From 3578ee9c3f04bbf3c7d8c582c86065a34b846f5b Mon Sep 17 00:00:00 2001
From: Elizaveta Lobanova <elizaveta.lobanova@intel.com>
Date: Thu, 31 Mar 2022 13:21:27 +0300
Subject: [PATCH] [GNA] Remove extra FQ layers from the final network (#10599)

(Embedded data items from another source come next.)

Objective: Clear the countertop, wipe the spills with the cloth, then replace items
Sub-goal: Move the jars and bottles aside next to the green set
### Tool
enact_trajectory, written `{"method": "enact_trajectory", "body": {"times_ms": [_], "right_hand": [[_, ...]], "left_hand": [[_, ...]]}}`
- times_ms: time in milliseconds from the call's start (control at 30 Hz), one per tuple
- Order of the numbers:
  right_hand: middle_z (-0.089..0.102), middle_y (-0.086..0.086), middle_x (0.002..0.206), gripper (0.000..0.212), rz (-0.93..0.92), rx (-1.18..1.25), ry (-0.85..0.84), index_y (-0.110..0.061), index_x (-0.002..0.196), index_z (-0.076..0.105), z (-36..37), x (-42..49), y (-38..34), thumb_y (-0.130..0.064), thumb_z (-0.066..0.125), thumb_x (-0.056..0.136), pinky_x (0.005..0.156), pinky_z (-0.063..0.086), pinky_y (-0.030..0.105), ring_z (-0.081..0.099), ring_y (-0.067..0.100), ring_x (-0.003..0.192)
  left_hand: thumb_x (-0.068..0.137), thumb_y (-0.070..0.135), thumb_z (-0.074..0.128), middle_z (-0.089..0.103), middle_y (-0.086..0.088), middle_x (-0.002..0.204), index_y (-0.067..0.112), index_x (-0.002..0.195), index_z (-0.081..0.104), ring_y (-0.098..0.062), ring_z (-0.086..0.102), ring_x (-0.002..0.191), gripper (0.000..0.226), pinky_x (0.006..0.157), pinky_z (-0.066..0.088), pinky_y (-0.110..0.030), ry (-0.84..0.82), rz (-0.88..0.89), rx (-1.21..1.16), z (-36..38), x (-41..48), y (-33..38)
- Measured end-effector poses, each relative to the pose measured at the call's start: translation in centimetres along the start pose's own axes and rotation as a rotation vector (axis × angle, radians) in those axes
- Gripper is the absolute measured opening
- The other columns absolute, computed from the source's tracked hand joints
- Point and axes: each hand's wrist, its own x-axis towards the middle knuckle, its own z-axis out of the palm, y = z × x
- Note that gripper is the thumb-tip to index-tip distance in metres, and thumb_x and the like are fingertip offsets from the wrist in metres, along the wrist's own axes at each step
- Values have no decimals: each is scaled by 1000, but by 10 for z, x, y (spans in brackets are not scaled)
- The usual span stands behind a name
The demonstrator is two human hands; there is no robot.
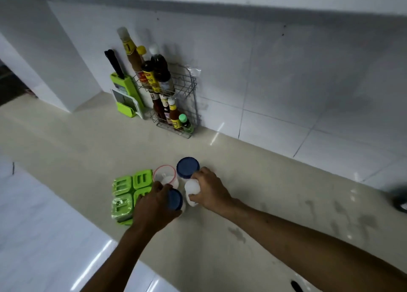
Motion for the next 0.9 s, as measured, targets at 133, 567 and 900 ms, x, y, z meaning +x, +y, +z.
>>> {"method": "enact_trajectory", "body": {"times_ms": [133,567,900], "right_hand": [[52,6,143,60,26,-35,3,-16,138,62,20,14,-10,-32,86,85,100,55,43,61,31,123],[49,15,143,82,106,305,-16,-20,158,40,20,-50,8,-29,84,90,110,48,36,55,31,132],[54,7,134,46,432,174,211,-17,147,54,-71,-226,166,-22,63,102,101,54,41,62,26,120]], "left_hand": [[74,64,84,67,-1,140,28,144,64,-36,75,105,81,82,62,-46,101,24,-22,7,-1,-5],[72,20,92,62,-10,113,16,107,72,-41,64,100,40,74,55,-47,134,247,-26,33,-19,26],[95,30,75,65,-4,128,17,132,70,-28,69,111,40,82,62,-45,-150,712,-135,81,-41,253]]}}
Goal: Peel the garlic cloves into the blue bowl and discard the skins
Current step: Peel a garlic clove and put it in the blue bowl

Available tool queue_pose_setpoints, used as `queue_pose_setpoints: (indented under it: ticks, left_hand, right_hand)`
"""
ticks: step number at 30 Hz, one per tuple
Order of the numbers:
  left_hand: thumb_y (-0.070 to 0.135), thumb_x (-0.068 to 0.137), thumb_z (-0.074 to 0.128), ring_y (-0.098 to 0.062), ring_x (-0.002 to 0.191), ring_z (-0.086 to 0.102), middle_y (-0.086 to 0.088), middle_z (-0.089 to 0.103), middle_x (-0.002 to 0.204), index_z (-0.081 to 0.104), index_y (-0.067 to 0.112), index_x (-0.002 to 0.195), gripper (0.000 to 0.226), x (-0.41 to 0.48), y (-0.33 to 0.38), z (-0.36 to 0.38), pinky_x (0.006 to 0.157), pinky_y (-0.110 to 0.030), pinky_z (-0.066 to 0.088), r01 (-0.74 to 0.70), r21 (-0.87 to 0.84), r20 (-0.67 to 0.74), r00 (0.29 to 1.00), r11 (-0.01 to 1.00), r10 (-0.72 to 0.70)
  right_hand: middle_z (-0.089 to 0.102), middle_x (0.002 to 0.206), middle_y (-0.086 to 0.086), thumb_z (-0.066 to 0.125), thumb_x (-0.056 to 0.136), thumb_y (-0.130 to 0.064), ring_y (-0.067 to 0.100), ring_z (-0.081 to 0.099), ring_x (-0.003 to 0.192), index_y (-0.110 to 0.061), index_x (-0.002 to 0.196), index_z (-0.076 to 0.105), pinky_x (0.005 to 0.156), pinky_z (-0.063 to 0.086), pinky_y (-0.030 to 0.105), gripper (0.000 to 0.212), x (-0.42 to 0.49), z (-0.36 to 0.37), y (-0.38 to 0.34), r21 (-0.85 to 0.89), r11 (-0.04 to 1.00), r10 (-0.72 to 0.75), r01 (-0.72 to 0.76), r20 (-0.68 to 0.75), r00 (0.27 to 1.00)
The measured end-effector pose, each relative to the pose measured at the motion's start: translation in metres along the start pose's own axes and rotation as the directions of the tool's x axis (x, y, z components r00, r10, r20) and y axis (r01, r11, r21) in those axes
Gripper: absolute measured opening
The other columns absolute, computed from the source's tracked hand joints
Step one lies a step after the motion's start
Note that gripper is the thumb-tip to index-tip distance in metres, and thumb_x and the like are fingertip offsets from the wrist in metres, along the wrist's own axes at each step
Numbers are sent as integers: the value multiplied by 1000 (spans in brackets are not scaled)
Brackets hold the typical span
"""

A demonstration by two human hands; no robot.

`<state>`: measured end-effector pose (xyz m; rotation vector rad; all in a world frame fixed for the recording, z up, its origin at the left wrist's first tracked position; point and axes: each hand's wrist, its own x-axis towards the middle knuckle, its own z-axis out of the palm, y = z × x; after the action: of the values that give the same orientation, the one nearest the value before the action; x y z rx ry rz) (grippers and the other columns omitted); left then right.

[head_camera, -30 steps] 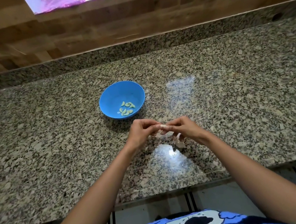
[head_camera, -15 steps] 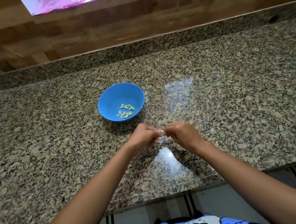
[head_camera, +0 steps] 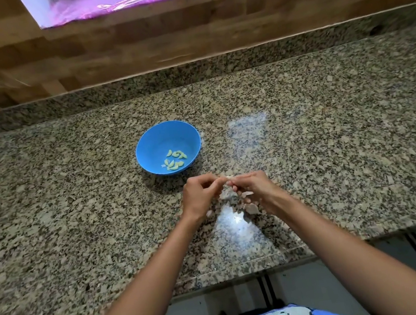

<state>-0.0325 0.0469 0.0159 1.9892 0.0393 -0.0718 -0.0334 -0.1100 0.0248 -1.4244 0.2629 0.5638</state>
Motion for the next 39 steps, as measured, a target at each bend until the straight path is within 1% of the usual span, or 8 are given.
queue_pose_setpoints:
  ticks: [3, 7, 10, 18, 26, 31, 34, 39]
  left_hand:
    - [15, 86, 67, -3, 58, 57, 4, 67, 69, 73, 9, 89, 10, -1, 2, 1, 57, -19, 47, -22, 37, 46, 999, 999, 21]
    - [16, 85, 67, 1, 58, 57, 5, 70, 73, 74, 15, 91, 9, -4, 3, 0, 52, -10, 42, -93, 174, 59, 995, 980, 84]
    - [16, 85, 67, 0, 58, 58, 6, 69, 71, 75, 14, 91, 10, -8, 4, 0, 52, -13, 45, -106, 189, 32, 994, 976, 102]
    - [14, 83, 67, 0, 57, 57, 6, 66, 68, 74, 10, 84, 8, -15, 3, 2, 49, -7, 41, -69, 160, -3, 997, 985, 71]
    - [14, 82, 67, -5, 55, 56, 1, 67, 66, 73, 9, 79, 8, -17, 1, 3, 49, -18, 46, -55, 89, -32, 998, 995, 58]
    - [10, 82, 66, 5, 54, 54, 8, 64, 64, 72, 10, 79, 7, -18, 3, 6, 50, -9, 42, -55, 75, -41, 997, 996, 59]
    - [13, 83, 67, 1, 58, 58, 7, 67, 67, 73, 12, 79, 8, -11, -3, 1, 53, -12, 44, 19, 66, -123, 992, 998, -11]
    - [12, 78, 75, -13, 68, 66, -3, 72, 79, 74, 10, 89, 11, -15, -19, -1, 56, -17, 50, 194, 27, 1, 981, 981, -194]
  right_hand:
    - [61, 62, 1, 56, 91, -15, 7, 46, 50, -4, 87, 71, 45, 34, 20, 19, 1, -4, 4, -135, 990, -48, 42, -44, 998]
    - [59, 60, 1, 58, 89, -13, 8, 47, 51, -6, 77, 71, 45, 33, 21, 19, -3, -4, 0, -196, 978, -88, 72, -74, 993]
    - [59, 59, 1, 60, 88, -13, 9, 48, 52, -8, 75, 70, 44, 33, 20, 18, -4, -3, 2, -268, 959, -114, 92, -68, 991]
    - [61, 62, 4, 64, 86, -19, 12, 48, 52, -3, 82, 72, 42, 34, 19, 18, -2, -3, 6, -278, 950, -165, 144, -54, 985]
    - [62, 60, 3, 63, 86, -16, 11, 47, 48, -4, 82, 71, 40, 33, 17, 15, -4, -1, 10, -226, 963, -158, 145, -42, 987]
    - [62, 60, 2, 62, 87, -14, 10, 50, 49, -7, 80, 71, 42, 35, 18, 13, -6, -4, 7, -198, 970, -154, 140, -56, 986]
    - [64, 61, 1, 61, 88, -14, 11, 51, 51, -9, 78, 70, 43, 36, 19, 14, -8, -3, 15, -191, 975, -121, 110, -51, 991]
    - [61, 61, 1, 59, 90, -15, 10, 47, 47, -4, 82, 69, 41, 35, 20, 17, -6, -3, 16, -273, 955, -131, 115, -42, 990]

* [GNA] Fuse all FakeQuantize layers with their previous layers

* [GNA] Fuse FQ with previous layer if it's not required for precision change

* [GNA] Fixed MatMulOverloadCorrectionTest
---
 src/plugins/intel_gna/backend/make_pwl.cpp    |  4 +-
 .../intel_gna/frontend/scale_factor_calc.hpp  |  3 +-
 .../intel_gna/optimizer/gna_pass_manager.cpp  | 66 ++++++++-----------
 .../scale_factors_tests/eltwise_act_fq.cpp    |  2 +-
 .../matmul_overload_correction.cpp            |  6 +-
 .../weighable_layer_without_fq.cpp            | 27 ++++----
 .../src/subgraph/multiple_input_fq.cpp        | 34 +++++++---
 7 files changed, 76 insertions(+), 66 deletions(-)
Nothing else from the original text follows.